History

United Kingdom
- Name: HMS Adonis
- Ordered: 2 April 1804
- Builder: Bermuda
- Launched: 1806
- Commissioned: October 1806
- Fate: Sold 1816

United Kingdom
- Name: Adonis
- Owner: 1823:J. Reed; 1835:Blythe & Son;
- Acquired: 1814 by purchase
- Fate: Wrecked June 1835

General characteristics
- Class & type: Adonis-class
- Tons burthen: 11075⁄94, or 139 (bm)
- Length: 68 ft 2 in (20.8 m) (gundeck); 50 ft 4+5⁄8 in (15.4 m) (keel);
- Beam: 20 ft 4 in (6.2 m)
- Depth of hold: 10 ft 3 in (3.1 m)
- Sail plan: Schooner
- Complement: 35
- Armament: 8 × 18-pounder carronades + 2 × 6-pounder bow chasers

= HMS Adonis =

1806 Adonis-class schooner

HMS Adonis was the name vessel of her class of schooners of the Royal Navy during the Napoleonic War. She was built at Bermuda using Bermudan cedar and completed in 1806. She had a relatively uneventful career, primarily on the Newfoundland station, before the Admiralty sold her in 1814. She then became the mercantile Adonis and sailed to Africa and the Indian Ocean until she was wrecked in June 1835 on the Maldive Islands.

==Career==
Adonis was commissioned in March 1806 under the command of Lieutenant John Manton. In 1807 Adonis was commissioned at Newfoundland under the command of Sub-Lieutenant J. White. Between 30 November 1807 and 30 January 1808 she was at Portsmouth undergoing conversion to a schooner.

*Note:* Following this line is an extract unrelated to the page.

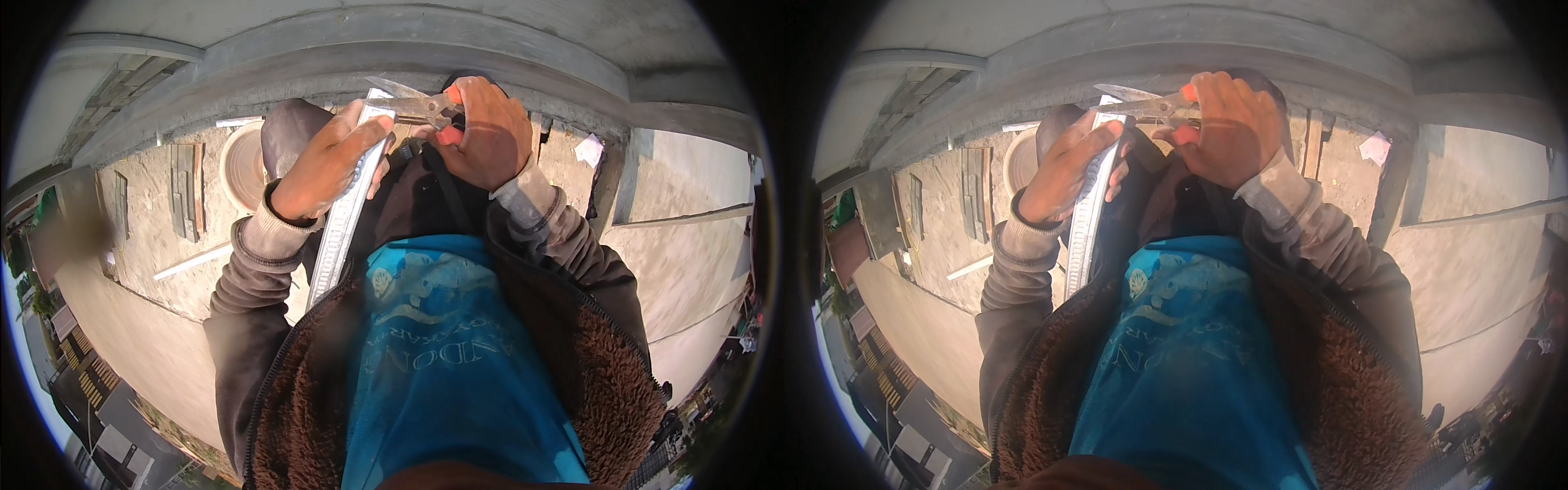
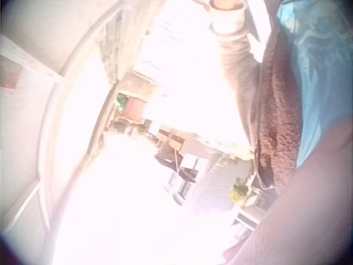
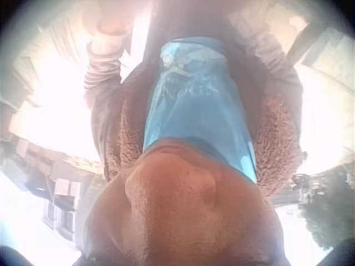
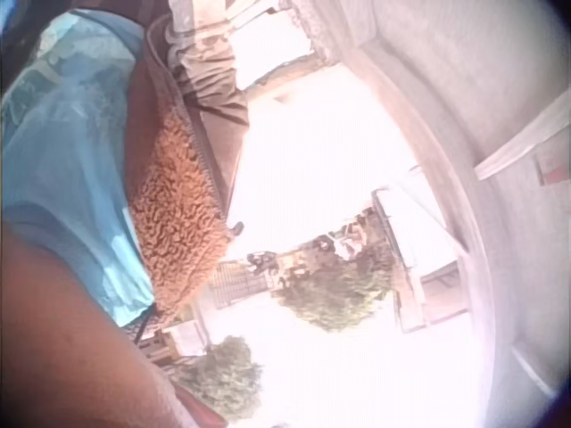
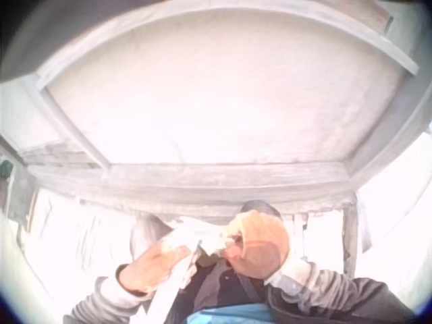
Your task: The person uses tin snips to cut a metal profile into short segments while seated on the ground. They repeatedly cut the profile, place pieces aside, and briefly use a spirit level to check alignment on the ceiling.
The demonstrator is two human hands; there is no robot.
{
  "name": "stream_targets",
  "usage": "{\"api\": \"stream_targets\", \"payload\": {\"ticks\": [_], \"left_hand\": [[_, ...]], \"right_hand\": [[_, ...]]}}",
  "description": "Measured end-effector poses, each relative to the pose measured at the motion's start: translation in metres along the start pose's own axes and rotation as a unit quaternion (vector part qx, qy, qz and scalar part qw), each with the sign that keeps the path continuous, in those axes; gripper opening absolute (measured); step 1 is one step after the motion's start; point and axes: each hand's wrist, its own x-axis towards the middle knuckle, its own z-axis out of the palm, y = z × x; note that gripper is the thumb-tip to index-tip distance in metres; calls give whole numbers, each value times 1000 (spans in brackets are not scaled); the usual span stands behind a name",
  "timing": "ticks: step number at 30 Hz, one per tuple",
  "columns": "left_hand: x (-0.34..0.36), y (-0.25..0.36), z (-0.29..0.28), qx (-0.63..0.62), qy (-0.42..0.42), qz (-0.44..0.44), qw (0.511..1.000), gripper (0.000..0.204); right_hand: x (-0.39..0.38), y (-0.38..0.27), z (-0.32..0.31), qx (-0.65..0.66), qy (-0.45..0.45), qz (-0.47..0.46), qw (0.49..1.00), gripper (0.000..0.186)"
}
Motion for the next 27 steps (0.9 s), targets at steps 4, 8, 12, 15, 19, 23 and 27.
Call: {"api": "stream_targets", "payload": {"ticks": [4,8,12,15,19,23,27], "left_hand": [[-2,-4,-1,-3,-3,-10,1000,44],[-4,-5,-1,12,8,-5,1000,43],[-4,-10,0,53,37,8,998,36],[-7,-11,-2,77,49,-1,996,37],[-7,-11,0,91,59,8,994,38],[-9,-13,-7,117,46,-10,992,42],[-9,-15,-9,110,36,-17,993,45]], "right_hand": [[-3,3,4,49,-28,4,998,47],[-5,2,5,58,-57,22,996,45],[-3,-1,-3,82,-94,37,992,46],[-3,1,-5,87,-101,13,991,46],[-8,6,1,84,-113,13,990,47],[-7,6,2,85,-154,35,984,46],[-8,5,5,94,-144,22,985,43]]}}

Her only capture occurred while she was in port at Portsmouth. In November 1807 Lieutenant John M'Killop was in command.

Earlier, on 26 October 1807 Tsar Alexander I of Russia declared war on Great Britain. The official news did not arrive in the United Kingdom until 2 December, at which time the British declared an embargo on all Russian vessels in British ports. Adonis was one of some 70 vessels that shared in the seizure of the 44-gun Russian frigate Speshnoy, then in Portsmouth harbour. (Note: An able seaman's share of the prize money was 14s 7½d.) The British seized the Russian storeship Wilhelmina at the same time.

M'Killop's replacement in March 1808 was Lieutenant William Gibbons. He sailed her for Newfoundland on 16 June and again in April 1809.

In 1810 Lieutenant David Buchan became captain of Adonis. In autumn 1810 he conducted an expedition to the River of Exploits. From there he and his men marched inland for 130 miles to establish contact with the dwindling native Beothuk population, one of the indigenous peoples of the Americas in the region. Unfortunately, the expedition resulted in the death and decapitation of two marines at their hands.

In 1813 Adonis and the frigate escorted the Newfoundland fishing fleet back to Great Britain. The voyage was stormy and the vessels separated near the English Channel. Adonis regained the convoy but as they approached the Isles of Scilly they encountered a French fleet. Adonis was too small meaningfully to defend the convoy and only escaped by jettisoning all her guns.

Disposal: Adonis was placed in Ordinary at Portsmouth in 1814. (Buchan transferred to on 26 March 1814.) In September 1814 the Admiralty put Adonis up for sale at Portsmouth. She sold there for £400 on 1 September 1814.

==Mercantile career==
Adonis first appeared on Lloyd's Register in 1821 with J. Carfa, master, J. Reed, owner, and trade London–Africa. Her burthen was substantially greater than it had been when she was sold, raising the possibility that she had been lengthened between the time of her purchase and her appearance in Lloyd's Register. The entry does carry the notation L.O.& C for live oak and cedar, which would be consistent with extensive refurbishment.

The following data is from Lloyd's Register

| Year | Master | Owner | Trade |
|---|---|---|---|
| 1825 | E. Bunnell | J. Reed | London |
| 1830 | W. Major Bridge | J. Reed | London–Cape Coast Castle |
| 1835 | Hawks | Blyth & Son. | London–Mauritius |

==Fate==
On 29 June 1835 Adonis, Hawks, master, was sailing from Mauritius to China when she wrecked on a reef near the Maldives and her crew abandoned her. The specie she was carrying and her crew were saved. Lieutenant J.A. Young and Mr. W. Christopher, both of the Indian Navy, were in residence at Malé. When they heard that an English vessel had wrecked, Mr. Christopher set out in a local boat on 7 July. He returned to Malé on 29 July with the rescued men.

The Government of India thanked the Sultan of the Maldives for the "humane and liberal conduct" that he and his subjects extended to the crews of Adonis and , which was wrecked in 1836. The Sultan accepted some presents as marks of friendship, but declined any payment, though the Government made a liberal offer.